Wzbudziłam zainteresowanie jakiejś anielicy. Nie zdążyłam schować skrzydeł, żeby niczego nie podejrzewała. Podeszła.
-Kim jesteś? -spytała.
Zanuciłam swą piosenkę.
- Angel of darkness! Angel of darkness! The world is in your hand, but I will fight until the end! -zaśpiewałam to najpierw swoim głosem, później tą samą treść, jedynie innym tonem. Tonem, jakim przedrzeźniam anioły.
-Nie kojarzę. -powiedziała.
-Nie kojarzysz? Czyli nie jesteś Aniołem Stróżem...
-Nie odpowiedziałaś mi. -mówiła nadal spokojnie.
-Dałam ci podpowiedź, a to, że nie ogarniasz, to nie mój problem. -prychnęłam. Myślałam, że ją sprowokuję, ale ta nadal ze spokojem stała i mi się przyglądała.
-Masz skrzydła, ale nie wyglądasz na anioła. -stwierdziła całkiem ignorując moje złośliwości.

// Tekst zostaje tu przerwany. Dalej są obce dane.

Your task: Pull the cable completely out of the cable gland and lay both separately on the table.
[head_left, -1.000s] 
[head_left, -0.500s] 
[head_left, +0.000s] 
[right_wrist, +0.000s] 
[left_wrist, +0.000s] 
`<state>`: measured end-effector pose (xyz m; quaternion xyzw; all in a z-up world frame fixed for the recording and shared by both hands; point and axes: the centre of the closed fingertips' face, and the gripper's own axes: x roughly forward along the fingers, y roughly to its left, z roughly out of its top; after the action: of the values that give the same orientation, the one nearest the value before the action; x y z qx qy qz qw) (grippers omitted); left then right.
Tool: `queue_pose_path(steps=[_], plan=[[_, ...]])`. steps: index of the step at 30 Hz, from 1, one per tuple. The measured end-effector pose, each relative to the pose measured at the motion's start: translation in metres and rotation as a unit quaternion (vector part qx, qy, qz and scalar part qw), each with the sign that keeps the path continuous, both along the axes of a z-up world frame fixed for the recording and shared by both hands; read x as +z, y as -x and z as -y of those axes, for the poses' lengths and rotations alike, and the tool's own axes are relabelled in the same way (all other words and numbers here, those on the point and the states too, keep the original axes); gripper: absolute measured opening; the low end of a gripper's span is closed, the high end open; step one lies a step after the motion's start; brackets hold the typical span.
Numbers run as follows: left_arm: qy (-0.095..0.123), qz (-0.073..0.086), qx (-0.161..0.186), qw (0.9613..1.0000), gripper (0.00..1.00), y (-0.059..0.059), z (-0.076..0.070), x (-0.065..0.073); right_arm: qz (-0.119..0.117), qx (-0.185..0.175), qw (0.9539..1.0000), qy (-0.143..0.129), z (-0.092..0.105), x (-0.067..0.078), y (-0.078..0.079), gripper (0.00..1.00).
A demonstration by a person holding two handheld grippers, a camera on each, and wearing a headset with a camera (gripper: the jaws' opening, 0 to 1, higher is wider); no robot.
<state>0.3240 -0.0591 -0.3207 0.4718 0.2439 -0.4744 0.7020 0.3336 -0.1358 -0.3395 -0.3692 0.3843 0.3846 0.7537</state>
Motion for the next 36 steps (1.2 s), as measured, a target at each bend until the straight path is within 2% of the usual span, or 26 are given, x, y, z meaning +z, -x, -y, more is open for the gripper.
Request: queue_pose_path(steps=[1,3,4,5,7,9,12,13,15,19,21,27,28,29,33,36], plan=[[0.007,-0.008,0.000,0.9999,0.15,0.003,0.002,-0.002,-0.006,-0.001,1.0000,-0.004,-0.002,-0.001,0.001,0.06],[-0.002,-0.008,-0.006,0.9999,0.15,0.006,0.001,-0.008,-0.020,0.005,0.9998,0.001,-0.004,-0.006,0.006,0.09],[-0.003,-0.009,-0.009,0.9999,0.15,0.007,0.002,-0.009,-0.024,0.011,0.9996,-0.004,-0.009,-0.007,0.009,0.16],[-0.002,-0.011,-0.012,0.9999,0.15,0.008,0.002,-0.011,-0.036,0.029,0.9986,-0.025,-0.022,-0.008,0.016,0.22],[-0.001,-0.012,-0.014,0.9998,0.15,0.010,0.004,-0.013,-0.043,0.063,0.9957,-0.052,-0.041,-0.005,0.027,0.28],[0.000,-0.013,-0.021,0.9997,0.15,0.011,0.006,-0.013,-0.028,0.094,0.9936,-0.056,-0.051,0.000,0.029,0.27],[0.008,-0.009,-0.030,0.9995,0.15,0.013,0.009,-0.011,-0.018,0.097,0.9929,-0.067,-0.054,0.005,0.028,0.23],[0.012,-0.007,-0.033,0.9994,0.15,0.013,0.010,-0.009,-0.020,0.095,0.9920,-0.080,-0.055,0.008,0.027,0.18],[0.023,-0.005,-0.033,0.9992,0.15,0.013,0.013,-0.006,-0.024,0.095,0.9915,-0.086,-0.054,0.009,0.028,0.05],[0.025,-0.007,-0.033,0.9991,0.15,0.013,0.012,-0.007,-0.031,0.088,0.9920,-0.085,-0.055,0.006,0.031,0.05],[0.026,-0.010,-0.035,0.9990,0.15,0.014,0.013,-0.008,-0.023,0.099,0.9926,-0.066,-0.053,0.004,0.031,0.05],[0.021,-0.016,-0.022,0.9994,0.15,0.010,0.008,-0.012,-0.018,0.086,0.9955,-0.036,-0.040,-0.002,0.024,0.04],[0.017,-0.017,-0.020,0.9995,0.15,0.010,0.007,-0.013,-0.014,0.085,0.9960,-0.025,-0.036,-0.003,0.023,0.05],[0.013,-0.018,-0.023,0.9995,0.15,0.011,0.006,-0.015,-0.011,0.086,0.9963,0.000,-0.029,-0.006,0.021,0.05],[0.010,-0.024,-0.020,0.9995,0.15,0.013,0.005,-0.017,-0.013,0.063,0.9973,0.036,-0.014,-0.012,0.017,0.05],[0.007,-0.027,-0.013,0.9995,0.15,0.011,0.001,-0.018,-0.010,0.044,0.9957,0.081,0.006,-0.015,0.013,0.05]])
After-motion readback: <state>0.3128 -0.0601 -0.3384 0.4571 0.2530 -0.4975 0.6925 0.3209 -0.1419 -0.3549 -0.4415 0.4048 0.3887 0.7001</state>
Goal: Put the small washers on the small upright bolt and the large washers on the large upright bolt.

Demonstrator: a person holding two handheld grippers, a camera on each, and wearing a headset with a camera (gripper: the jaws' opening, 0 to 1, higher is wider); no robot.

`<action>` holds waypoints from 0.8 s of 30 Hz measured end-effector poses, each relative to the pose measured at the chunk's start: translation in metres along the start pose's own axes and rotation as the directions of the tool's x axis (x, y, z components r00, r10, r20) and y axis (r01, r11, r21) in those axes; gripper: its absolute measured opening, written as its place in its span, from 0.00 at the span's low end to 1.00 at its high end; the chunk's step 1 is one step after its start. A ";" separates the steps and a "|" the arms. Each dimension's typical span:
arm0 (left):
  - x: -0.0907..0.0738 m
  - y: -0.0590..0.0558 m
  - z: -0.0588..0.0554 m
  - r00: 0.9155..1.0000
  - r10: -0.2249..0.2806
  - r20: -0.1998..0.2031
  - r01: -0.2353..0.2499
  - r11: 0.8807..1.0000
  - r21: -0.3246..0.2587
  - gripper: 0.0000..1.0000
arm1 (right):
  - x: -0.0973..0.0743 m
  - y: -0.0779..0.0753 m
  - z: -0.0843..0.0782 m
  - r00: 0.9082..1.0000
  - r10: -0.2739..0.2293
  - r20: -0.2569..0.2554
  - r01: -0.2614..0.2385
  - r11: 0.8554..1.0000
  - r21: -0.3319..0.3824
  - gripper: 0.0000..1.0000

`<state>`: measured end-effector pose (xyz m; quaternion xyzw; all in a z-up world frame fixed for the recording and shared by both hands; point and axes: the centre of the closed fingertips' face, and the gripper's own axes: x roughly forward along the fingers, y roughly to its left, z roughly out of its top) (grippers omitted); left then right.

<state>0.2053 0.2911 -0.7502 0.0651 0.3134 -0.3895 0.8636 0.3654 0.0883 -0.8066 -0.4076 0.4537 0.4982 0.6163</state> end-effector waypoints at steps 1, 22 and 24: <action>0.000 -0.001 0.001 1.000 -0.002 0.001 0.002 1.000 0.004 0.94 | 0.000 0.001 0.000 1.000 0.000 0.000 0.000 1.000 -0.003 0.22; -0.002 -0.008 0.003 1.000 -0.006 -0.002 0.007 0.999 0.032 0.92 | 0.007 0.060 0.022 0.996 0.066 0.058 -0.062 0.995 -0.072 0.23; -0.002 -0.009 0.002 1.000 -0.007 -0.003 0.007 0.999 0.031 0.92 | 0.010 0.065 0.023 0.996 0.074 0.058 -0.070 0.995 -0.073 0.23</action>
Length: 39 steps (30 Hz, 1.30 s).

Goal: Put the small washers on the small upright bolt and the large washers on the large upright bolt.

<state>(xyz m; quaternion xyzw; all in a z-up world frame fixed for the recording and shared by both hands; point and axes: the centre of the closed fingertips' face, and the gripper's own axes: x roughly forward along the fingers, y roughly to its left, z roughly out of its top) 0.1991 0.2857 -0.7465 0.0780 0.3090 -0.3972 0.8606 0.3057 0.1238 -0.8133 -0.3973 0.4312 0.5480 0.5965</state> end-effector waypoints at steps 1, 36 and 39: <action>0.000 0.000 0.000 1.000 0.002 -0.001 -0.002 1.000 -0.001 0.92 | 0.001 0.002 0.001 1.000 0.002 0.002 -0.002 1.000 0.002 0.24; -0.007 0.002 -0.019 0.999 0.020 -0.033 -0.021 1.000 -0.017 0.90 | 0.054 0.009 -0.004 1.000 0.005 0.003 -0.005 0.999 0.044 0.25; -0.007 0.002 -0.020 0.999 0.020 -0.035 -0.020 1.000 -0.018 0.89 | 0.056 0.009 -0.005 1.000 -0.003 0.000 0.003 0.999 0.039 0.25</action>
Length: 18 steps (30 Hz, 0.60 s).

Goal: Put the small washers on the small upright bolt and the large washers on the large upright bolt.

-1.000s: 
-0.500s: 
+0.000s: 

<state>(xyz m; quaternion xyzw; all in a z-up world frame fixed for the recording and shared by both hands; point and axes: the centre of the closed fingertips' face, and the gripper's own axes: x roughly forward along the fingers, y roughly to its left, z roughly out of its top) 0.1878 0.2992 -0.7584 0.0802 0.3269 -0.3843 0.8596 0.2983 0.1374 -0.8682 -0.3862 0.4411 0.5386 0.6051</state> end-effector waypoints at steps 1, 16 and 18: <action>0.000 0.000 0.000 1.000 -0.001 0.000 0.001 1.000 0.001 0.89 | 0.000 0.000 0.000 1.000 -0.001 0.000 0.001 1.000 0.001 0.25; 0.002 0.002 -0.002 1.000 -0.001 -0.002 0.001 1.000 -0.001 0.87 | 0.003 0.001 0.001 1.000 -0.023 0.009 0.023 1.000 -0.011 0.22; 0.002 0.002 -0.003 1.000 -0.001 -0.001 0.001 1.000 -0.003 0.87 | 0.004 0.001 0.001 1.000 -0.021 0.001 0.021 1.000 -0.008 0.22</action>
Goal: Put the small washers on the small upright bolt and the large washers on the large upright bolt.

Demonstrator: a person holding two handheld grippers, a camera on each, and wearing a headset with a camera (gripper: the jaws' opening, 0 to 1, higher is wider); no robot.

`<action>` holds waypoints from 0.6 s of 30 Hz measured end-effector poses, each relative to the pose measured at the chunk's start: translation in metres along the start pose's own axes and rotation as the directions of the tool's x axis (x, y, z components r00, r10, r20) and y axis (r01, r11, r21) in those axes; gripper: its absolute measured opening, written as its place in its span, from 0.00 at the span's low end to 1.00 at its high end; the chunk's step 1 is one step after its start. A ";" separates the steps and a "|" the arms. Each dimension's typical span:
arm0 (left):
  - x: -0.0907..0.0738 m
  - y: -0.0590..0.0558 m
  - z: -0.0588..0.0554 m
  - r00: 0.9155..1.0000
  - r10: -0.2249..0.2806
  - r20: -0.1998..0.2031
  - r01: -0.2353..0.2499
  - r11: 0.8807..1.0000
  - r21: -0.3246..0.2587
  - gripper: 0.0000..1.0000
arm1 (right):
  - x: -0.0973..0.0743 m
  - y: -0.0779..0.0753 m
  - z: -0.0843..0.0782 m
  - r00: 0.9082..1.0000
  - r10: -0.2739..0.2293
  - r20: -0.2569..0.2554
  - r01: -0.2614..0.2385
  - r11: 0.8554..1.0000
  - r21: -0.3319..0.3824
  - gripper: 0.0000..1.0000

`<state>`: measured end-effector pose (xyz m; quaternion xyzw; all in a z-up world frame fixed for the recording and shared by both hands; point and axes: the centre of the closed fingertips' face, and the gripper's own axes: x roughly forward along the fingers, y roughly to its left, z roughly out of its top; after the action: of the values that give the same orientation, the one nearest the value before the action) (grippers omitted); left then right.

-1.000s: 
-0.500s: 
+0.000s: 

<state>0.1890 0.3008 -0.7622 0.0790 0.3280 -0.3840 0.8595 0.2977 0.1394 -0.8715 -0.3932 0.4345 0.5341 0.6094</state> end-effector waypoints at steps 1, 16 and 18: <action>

-Ja nie jestem aniołem. Jestem demonem. -uśmiechnęłam się złośliwie. -Jestem wygnanym aniołem. Jestem wygnanym aniołem stróżem, inaczej mówiąc: jestem Aniołem Ciemności.
-Powinnaś być Upadłym Aniołem, jeśli kiedyś byłaś Stróżem i z jakiegoś powodu cię wygnano. -zauważyła.
-Ale nie jestem. -burknęłam.
-Chciałabyś dołączyć do Krainy Wiecznej Nadziei? -zaproponowała.
-Przepraszam do czego?
-Krainy wiecznej nadziei. -powtórzyła.
-Nie rozumiem.
-Jesteś w mieście Hope. Należy ono do Krainy.
--Aha... No mogę dołączyć. -westchnęłam. Może tu demon mnie przestanie prześladować?
-Wobec tego zapraszam. -uśmiechnęła się promiennie. -Jestem Sara.-podała mi rękę.
-Moje imię nie jest zbyt często wymawiane, mówią na mnie Angel Of Darkness, czyli Anioł Ciemności.
-Ja jednak chciałabym poznać twe imię. -oznajmiła.
-Yasmin... -uścisnęłam dłoń anielicy. -Opowiesz mi coś więcej o tej krainie?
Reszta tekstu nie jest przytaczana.